*What you should do*
In the listing below, locate the line containing "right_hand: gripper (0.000" and the line containing "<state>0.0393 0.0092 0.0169". Output both of them and every line between, exactly as written, and nothing more.
((
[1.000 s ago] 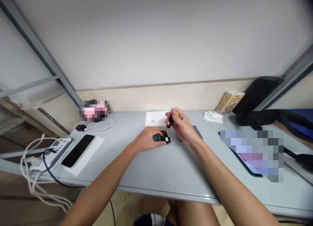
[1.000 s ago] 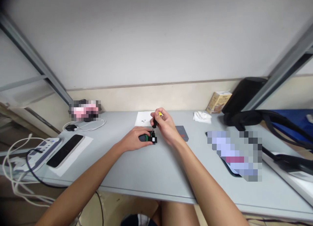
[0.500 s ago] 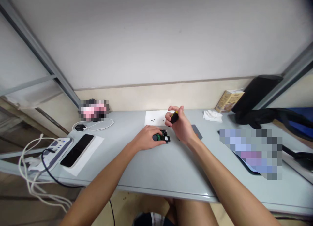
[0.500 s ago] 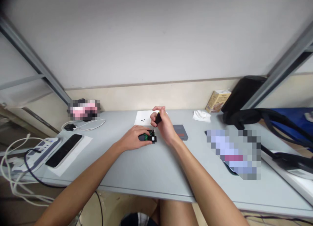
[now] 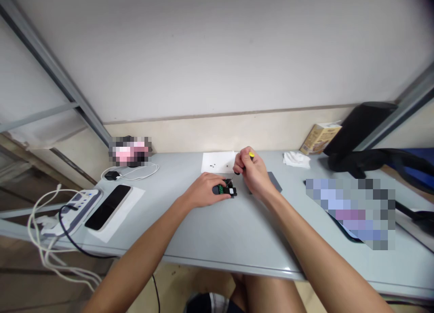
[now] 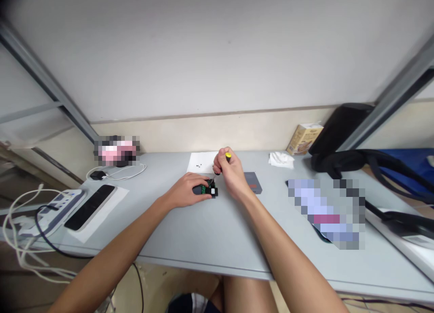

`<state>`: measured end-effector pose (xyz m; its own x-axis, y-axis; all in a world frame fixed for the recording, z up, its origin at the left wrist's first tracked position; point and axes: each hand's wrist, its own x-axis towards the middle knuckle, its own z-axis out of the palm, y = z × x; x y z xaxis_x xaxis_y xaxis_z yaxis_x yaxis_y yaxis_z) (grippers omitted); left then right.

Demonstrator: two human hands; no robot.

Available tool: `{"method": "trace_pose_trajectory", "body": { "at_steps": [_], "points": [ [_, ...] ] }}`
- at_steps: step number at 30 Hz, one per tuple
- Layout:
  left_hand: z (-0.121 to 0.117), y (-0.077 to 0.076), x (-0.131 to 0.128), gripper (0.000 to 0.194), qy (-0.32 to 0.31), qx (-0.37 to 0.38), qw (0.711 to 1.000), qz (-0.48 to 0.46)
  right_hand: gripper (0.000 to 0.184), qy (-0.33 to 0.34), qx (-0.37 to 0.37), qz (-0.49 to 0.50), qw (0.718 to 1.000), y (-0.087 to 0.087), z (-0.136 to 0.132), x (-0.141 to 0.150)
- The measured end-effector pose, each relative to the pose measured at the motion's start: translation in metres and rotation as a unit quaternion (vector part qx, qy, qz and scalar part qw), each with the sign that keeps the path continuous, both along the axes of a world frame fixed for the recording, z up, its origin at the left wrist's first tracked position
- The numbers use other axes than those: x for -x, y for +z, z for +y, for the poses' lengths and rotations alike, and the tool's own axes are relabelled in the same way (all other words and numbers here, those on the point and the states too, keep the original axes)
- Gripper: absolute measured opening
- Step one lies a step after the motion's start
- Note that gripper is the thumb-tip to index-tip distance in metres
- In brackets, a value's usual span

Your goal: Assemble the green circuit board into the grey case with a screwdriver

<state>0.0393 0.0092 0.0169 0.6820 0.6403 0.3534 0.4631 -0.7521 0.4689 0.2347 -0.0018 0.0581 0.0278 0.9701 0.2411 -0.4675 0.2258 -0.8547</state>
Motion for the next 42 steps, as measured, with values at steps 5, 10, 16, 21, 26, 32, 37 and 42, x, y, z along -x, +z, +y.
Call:
{"method": "trace_pose_trajectory", "body": {
  "at_steps": [5, 10, 16, 21, 26, 32, 37, 42],
  "points": [
    [0.001, -0.003, 0.001, 0.023, 0.003, -0.010, 1.000, -0.005, 0.040, -0.029, -0.015, -0.046, 0.998, -0.003, 0.004, 0.000],
    [0.002, -0.006, 0.001, 0.024, 0.003, -0.017, 1.000, -0.010, 0.037, -0.196, -0.063, -0.255, 0.945, -0.010, 0.006, -0.005],
    [0.001, -0.003, 0.001, 0.022, -0.007, -0.028, 1.000, -0.011, 0.034, -0.292, -0.050, -0.296, 0.908, -0.010, 0.006, -0.009],
    [0.001, -0.004, 0.001, 0.021, -0.015, -0.039, 0.999, -0.011, 0.036, -0.358, -0.054, -0.234, 0.902, -0.007, 0.011, -0.013],
    [0.003, -0.006, 0.002, 0.023, -0.016, -0.036, 0.999, -0.015, 0.038, -0.373, -0.048, -0.220, 0.900, -0.010, 0.015, -0.016],
    [0.002, -0.005, 0.001, 0.020, -0.012, -0.008, 0.999, -0.032, 0.037, -0.374, -0.046, -0.215, 0.901, -0.013, 0.017, -0.016],
    [0.001, -0.005, 0.000, 0.022, 0.005, 0.023, 0.999, -0.035, 0.037, -0.376, -0.054, -0.213, 0.900, -0.012, 0.016, -0.015],
    [0.003, -0.009, -0.001, 0.023, 0.006, 0.028, 0.998, -0.047, 0.040, -0.370, -0.064, -0.215, 0.902, -0.014, 0.016, -0.015]
  ]
}}
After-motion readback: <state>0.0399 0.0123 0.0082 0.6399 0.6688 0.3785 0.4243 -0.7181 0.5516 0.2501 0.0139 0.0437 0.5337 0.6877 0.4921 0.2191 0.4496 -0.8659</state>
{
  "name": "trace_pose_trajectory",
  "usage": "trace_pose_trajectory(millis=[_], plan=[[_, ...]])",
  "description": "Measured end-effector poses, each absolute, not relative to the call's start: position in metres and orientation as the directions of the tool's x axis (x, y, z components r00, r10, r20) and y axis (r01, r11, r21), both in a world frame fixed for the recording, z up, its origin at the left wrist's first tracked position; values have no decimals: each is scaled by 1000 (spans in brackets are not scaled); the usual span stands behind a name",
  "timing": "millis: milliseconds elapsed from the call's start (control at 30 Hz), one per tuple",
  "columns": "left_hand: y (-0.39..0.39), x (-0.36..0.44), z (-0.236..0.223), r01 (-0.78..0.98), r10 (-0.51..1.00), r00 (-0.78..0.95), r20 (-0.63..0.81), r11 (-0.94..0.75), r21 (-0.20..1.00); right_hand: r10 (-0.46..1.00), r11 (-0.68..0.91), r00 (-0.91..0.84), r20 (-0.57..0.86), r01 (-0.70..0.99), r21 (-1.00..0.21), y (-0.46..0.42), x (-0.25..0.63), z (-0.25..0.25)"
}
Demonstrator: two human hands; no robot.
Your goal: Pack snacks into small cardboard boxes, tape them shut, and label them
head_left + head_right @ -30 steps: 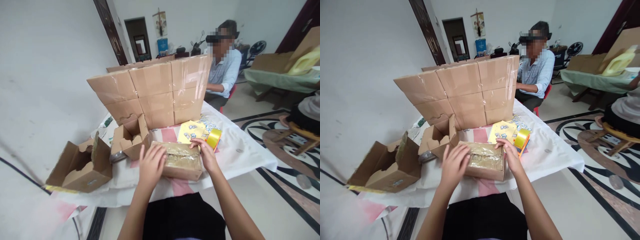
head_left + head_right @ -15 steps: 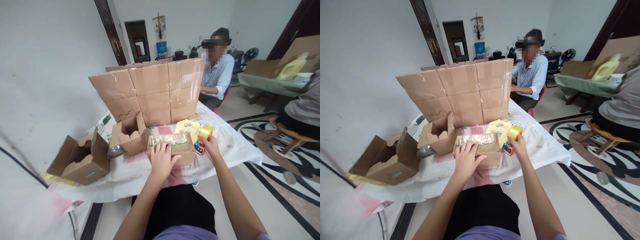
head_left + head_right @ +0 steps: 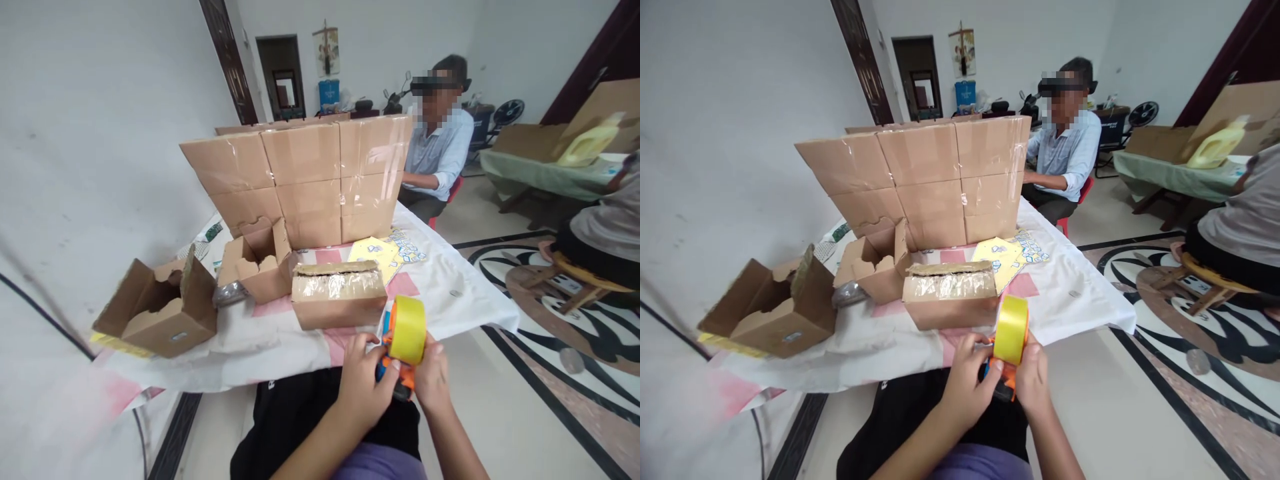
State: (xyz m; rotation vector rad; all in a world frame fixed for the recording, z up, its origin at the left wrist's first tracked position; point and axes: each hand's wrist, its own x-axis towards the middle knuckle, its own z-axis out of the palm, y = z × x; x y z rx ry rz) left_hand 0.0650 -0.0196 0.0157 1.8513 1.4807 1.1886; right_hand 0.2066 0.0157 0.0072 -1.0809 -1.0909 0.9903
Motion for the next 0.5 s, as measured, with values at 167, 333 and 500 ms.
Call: trace_pose_trajectory(millis=[167,333,500], plan=[[-18,62,24,265,983,56,172,-181,947,952,178,260,159,-53,-983,20,192,12],[-25,67,29,99,989,70,131,-138,986,918,170,364,157,-2,-986,40,197,4],[-40,77,16,-84,985,137,-108,120,989,851,158,516,95,-79,-984,63,203,13]])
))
*Reply to the task*
  right_hand: gripper (0.000 to 0.184), qy (-0.33 to 0.34), qx (-0.37 to 0.37), qz (-0.49 to 0.50), qw (0.718 to 1.000), y (-0.087 to 0.087), z (-0.136 to 0.132), x (-0.141 to 0.150)
- The measured end-effector pose, each relative to the pose measured at the motion's start: translation in metres and rotation as a unit quaternion (vector part qx, qy, qz and scalar part qw), each with the sign that keeps the path continuous, both along the axes of a world frame fixed for the recording, z up, its origin at the left wrist's first tracked position
- The numbers use other axes than those: x for -x, y for +z, z for +y, for the poses' lengths and rotations alike, and the tool's own axes are relabelled in the same way (all other words and numbers here, those on the point and the states too, keep the original axes)
- Gripper: absolute measured opening
- Step one lies a step after the motion's start
- Note that gripper is the thumb-tip to index-tip distance in metres
- In brackets, a value's usual span

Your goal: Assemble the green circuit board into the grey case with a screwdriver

<state>0.0393 0.0092 0.0169 0.6820 0.6403 0.3534 0.4631 -0.7521 0.4689 0.2347 -0.0018 0.0581 0.0278 0.9701 0.2411 -0.4675 0.2258 -0.8547</state>

This exercise has been completed.